(Records supplied Opens)

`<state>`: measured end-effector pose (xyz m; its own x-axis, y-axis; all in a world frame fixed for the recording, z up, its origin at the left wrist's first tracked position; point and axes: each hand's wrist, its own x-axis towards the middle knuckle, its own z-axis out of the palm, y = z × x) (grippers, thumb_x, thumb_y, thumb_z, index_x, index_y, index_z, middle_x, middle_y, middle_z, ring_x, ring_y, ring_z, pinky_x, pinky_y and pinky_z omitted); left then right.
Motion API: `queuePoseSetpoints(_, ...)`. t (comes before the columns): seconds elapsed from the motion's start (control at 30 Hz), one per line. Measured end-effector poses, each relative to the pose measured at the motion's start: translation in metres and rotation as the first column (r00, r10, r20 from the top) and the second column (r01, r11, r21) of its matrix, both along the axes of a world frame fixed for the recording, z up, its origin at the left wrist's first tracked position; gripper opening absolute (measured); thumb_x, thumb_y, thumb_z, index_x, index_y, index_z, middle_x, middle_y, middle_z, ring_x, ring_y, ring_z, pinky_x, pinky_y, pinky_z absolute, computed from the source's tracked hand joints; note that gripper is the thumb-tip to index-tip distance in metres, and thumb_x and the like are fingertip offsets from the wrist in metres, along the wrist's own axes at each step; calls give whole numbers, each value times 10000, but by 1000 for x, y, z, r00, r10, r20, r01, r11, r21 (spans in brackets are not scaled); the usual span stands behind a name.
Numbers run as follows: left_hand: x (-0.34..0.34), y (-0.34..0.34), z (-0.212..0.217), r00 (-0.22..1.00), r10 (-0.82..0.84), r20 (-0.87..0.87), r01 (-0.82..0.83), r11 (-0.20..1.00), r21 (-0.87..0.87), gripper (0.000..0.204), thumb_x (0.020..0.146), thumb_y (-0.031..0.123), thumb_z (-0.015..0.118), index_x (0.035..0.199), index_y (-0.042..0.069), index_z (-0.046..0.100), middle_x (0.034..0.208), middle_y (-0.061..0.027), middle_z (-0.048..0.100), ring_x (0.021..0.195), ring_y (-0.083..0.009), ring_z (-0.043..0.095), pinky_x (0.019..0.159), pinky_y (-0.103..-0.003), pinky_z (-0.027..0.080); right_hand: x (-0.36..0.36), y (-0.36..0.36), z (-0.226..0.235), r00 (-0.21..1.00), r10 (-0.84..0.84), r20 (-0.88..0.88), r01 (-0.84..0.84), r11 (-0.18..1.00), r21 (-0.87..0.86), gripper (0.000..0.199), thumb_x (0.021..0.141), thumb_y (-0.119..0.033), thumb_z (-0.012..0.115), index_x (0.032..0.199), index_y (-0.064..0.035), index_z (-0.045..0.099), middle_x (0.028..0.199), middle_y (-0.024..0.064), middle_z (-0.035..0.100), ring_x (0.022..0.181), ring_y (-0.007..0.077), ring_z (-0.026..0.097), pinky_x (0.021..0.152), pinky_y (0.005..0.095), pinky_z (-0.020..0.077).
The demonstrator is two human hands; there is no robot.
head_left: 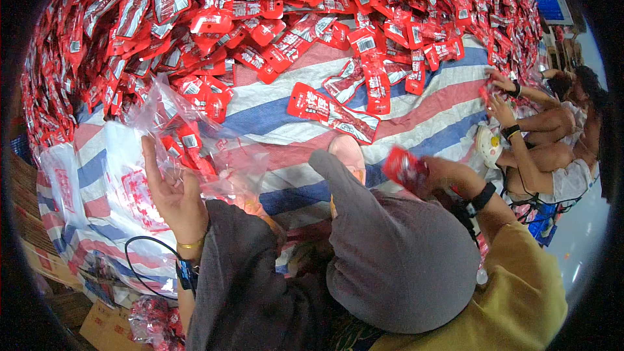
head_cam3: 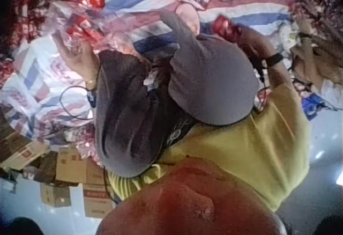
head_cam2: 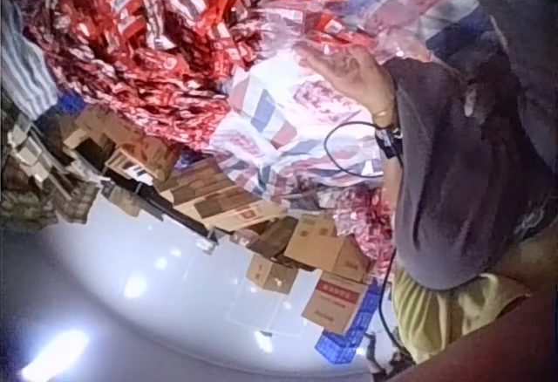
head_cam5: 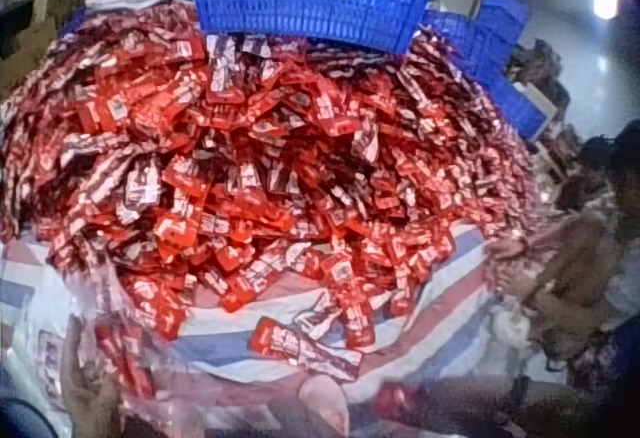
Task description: The recorder sorts small red packets from a large pile into transparent plastic bags while sitting on the floor.
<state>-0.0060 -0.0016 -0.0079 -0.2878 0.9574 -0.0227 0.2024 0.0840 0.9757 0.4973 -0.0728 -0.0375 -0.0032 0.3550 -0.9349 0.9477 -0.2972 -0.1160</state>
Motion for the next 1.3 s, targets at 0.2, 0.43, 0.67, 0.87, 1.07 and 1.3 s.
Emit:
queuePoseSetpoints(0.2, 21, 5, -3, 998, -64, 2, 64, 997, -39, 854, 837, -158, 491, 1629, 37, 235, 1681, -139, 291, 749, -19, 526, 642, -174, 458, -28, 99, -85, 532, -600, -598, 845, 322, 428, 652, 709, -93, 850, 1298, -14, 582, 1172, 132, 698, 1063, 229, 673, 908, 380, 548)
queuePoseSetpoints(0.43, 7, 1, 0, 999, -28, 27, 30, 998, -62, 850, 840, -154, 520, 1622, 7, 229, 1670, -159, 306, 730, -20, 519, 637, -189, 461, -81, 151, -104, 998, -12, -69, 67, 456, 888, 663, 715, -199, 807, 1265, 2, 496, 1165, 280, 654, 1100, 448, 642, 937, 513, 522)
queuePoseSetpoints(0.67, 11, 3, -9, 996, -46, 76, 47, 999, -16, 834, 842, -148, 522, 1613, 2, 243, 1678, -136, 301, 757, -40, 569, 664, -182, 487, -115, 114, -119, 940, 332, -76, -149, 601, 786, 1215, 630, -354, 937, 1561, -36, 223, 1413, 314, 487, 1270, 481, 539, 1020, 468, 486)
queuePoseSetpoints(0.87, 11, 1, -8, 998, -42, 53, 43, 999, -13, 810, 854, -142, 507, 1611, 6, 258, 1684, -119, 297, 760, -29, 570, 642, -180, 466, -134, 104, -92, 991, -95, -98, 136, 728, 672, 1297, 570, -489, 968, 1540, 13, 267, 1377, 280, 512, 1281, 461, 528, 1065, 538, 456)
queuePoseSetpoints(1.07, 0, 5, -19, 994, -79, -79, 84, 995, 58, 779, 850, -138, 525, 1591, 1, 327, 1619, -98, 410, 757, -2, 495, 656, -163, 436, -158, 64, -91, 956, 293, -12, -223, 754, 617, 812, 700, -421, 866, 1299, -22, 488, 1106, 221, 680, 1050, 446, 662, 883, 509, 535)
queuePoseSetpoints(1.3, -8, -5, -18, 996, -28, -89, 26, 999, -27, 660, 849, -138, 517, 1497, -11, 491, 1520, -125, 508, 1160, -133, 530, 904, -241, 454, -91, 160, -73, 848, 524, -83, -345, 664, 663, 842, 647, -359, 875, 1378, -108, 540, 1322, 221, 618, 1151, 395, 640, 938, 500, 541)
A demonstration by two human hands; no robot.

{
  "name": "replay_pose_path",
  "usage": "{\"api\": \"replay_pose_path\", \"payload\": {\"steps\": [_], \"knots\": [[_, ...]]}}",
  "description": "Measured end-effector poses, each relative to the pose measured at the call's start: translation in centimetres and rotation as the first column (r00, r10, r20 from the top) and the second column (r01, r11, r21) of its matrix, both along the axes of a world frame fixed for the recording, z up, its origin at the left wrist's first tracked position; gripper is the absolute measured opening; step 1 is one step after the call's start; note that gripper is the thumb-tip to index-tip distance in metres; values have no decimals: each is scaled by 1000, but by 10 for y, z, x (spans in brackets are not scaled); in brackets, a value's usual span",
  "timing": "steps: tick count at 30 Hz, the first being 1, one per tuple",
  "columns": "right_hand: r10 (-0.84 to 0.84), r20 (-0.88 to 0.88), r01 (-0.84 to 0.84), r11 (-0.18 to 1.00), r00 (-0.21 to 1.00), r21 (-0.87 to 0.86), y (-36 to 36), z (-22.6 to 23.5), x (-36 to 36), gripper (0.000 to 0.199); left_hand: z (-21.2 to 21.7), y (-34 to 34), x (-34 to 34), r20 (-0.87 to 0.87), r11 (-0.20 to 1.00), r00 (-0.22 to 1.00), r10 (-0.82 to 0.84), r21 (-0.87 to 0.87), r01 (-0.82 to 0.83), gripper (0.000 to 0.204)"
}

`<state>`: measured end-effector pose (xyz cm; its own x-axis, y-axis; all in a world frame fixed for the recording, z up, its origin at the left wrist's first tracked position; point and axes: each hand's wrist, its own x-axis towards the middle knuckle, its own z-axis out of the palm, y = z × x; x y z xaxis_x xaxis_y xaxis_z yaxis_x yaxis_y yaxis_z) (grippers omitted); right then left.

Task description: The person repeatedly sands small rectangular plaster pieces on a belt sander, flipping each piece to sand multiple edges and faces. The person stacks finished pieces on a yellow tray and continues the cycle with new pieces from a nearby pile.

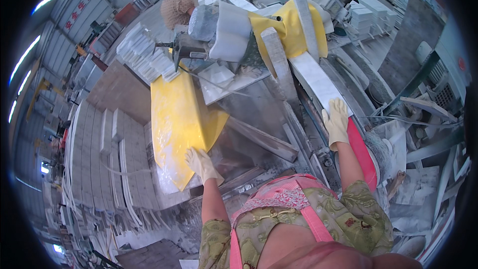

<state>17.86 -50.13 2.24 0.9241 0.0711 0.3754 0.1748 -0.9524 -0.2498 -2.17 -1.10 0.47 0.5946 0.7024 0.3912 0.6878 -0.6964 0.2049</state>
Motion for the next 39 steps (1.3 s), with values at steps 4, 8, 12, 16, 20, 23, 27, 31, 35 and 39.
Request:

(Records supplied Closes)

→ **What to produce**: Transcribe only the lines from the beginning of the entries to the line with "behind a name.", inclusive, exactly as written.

→ **Response box**:
`<state>`: measured end-effector pose (xyz m; its own x-axis, y-axis; all in a world frame fixed for the recording, z up, its origin at the left wrist's first tracked position; point and axes: each hand's wrist, its own x-axis towards the middle knuckle, its own z-axis out of the palm, y = z × x) (grippers, thumb_x, thumb_y, thumb_z, index_x, index_y, index_z, middle_x, middle_y, middle_z, ring_x, ring_y, ring_z, pinky_x, pinky_y and pinky_z omitted); left then right.
Motion API: `queuePoseSetpoints(_, ...)`. t (comes before the columns): seconds elapsed from the motion's start (control at 30 Hz), one per line. Measured end-effector poses, each relative to the pose measured at the motion's start: translation in metres and rotation as the first column (r00, r10, r20 from the top) and the second column (r01, r11, r21) of its matrix, both along the axes of a world frame fixed for the recording, z up, its origin at the left wrist's first tracked position; gripper opening absolute (measured); thumb_x, thumb_y, thumb_z, index_x, index_y, index_z, middle_x, middle_y, middle_z, ring_x, ring_y, ring_z, pinky_x, pinky_y, pinky_z absolute, computed from the source's tracked hand joints; note that gripper is the thumb-tip to index-tip distance in metres, and thumb_x and the like are fingertip offsets from the wrist in metres, along the wrist's own axes at each step; calls give whole numbers, each value times 10000, but by 1000 for x, y, z, r00, r10, r20, r01, r11, r21 (spans in brackets are not scaled); the usual span stands behind a name.

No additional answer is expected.